Exercise description
Where the records below reach the line containing "Somewhere in the picture above is the beige", start transcribing, and end with the line containing "Somewhere in the picture above is the black ceiling-hung", exactly and with nothing else added.

Data for processing
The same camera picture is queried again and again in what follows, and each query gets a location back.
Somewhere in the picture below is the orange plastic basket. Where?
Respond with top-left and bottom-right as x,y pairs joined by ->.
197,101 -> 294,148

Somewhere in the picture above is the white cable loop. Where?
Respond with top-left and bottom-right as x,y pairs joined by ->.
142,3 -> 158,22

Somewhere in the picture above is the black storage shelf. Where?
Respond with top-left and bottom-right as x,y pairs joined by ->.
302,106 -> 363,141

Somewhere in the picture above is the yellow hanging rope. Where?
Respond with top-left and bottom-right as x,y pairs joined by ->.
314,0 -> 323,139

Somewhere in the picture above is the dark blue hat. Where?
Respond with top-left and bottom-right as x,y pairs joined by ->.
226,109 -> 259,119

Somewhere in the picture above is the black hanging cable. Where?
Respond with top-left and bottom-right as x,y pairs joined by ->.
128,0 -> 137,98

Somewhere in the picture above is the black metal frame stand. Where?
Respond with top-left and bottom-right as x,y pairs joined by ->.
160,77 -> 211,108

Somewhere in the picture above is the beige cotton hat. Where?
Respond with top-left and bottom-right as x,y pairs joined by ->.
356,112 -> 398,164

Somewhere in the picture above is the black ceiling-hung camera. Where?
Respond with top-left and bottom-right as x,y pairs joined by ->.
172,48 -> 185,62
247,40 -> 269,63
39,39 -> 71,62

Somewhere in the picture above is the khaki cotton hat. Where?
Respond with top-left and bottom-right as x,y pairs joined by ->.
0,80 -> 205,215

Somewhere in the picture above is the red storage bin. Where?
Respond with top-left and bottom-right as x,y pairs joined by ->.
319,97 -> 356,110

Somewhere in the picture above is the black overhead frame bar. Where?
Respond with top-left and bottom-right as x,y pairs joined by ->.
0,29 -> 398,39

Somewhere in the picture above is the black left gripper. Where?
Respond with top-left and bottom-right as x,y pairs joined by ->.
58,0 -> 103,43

Response to the task
Somewhere in the picture above is the beige cotton hat. Where?
Respond with top-left and bottom-right as x,y pairs joined by ->.
356,112 -> 398,164

Somewhere in the picture above is the black ceiling-hung camera. Where?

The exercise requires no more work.